▶
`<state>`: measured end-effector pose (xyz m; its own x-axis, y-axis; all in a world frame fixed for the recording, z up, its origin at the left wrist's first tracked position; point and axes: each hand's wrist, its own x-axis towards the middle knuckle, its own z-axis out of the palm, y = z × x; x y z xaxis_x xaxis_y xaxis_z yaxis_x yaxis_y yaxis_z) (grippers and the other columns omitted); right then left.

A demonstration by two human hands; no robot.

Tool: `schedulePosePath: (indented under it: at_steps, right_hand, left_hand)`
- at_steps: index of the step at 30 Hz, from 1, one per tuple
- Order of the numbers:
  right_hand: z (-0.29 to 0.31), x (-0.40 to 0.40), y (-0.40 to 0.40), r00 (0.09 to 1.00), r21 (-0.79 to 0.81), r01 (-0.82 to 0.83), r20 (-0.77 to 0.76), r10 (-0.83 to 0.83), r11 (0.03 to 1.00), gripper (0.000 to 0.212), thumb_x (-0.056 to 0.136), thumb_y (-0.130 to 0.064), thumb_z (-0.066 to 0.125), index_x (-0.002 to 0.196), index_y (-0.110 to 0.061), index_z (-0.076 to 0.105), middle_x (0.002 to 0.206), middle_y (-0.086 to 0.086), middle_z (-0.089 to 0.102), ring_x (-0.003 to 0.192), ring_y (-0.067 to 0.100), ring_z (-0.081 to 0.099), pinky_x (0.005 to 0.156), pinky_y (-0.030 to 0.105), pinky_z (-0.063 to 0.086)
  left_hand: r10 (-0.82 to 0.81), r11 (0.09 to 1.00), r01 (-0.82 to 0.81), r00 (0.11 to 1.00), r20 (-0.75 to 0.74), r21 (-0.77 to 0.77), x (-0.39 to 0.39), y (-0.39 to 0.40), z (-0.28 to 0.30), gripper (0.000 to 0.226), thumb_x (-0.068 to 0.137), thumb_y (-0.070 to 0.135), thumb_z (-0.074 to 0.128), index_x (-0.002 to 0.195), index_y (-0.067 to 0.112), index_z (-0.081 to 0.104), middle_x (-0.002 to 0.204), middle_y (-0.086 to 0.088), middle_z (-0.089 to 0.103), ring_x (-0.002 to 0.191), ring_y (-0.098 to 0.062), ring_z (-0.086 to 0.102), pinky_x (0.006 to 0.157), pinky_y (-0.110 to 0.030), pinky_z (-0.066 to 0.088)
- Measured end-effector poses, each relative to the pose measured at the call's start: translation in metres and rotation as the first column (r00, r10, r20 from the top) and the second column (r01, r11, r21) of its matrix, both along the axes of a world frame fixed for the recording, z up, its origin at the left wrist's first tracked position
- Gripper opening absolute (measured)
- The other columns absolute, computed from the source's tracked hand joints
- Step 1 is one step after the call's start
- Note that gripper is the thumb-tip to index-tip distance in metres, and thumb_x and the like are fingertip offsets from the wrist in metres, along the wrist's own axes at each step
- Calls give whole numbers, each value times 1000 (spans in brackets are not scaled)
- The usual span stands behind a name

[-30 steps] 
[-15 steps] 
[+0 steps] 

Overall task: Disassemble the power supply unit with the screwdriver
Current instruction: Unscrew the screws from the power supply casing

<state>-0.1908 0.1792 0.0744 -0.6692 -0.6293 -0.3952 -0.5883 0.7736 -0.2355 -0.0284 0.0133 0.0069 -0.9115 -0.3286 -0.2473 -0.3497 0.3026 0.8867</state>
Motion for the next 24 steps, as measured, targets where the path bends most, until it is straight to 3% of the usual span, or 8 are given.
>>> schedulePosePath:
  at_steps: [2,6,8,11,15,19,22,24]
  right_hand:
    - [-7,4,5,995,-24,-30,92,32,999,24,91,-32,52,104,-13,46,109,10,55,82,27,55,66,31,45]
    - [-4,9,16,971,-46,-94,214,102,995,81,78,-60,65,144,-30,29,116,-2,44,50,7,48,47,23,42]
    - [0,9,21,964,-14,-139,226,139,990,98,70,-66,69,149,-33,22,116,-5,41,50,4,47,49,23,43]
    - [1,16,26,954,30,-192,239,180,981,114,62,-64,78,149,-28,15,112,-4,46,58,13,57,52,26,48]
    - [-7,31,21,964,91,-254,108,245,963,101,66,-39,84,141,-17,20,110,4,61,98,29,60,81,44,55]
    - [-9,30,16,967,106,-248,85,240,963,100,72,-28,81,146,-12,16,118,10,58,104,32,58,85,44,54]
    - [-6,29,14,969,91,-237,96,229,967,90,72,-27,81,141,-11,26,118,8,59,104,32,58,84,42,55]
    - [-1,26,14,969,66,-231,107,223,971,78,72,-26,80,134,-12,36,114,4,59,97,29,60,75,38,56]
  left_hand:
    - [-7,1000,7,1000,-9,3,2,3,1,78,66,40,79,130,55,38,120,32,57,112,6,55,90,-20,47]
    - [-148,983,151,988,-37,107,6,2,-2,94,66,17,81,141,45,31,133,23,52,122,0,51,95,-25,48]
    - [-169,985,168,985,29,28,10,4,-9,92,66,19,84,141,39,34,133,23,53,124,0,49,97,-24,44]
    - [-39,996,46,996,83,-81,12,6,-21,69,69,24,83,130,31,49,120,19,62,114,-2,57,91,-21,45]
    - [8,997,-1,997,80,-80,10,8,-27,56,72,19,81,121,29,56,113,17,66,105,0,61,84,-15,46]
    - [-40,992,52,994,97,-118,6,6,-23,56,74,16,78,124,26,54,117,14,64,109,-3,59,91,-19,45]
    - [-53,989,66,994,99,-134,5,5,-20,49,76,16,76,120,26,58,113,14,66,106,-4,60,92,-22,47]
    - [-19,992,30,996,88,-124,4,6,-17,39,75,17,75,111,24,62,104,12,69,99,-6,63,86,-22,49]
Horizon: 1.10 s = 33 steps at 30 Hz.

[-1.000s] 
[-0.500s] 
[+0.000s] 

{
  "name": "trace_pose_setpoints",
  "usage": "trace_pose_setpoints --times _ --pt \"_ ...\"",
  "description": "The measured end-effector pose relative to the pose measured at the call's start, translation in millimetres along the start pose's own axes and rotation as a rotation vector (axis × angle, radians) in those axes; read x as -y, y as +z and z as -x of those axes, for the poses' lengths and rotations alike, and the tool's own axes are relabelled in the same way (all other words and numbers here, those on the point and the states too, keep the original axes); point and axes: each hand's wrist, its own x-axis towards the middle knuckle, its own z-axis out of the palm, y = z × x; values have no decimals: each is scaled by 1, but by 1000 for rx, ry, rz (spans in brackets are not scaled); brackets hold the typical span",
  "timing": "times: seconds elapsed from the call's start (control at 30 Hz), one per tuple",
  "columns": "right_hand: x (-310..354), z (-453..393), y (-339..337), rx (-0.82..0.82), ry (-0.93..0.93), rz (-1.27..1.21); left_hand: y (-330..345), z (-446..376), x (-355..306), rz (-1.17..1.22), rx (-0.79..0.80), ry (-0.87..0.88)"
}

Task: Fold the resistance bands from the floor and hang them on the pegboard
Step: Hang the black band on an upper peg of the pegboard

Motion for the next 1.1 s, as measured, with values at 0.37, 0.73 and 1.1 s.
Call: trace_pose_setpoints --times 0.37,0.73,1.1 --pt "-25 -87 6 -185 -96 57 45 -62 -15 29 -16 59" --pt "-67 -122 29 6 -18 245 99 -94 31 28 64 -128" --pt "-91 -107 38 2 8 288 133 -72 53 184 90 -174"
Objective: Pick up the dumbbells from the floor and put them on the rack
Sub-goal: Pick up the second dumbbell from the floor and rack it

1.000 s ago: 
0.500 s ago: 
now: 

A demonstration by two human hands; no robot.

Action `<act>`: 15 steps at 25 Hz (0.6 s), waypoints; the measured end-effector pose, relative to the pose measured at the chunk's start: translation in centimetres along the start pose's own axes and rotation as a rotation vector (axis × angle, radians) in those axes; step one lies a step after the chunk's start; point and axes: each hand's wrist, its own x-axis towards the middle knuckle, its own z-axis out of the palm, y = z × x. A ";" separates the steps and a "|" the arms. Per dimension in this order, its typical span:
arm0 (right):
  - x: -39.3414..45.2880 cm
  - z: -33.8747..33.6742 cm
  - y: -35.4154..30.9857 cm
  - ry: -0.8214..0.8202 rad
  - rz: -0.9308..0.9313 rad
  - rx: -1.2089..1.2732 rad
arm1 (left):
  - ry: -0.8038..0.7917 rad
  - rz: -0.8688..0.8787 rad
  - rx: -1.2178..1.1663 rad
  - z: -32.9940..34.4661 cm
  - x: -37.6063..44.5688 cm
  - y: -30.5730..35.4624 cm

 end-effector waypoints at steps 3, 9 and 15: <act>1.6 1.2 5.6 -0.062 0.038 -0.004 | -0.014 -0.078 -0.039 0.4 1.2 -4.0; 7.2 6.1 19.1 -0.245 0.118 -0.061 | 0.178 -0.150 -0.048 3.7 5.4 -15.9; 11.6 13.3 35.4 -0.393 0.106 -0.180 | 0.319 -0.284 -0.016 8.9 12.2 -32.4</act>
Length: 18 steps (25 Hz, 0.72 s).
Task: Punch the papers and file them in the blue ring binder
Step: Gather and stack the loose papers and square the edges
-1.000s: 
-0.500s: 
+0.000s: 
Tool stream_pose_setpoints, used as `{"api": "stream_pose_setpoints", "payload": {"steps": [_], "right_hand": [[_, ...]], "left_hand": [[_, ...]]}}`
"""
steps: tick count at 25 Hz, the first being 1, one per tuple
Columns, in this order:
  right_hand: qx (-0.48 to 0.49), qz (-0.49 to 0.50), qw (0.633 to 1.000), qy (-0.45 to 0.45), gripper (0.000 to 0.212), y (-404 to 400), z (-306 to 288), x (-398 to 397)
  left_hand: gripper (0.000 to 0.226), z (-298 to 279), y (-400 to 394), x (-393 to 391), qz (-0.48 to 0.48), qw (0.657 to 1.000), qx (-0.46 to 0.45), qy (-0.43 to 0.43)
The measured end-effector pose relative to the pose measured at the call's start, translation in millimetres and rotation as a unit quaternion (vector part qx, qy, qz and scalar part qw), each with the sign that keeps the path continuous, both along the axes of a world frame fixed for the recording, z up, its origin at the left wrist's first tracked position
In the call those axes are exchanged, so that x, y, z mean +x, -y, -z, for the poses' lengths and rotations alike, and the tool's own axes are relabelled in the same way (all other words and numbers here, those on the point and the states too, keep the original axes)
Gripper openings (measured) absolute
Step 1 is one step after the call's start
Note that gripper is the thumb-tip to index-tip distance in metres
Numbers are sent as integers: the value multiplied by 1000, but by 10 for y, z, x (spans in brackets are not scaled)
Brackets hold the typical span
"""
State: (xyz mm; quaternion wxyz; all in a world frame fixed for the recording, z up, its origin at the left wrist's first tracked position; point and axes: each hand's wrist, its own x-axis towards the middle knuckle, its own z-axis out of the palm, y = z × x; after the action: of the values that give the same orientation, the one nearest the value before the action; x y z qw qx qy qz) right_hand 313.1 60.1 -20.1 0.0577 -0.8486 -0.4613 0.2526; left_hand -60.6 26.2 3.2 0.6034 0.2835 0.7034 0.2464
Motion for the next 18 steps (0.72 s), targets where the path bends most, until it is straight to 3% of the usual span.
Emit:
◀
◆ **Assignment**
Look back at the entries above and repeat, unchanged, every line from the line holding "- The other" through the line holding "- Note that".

◆ **Task solution**
- The other columns absolute, computed from the source's tracked hand joints
- Step 1 is one step after the call's start
- Note that gripper is the thumb-tip to index-tip distance in metres, and thumb_x and the like are fingertip offsets from the wrist in metres, along the wrist's own axes at each step

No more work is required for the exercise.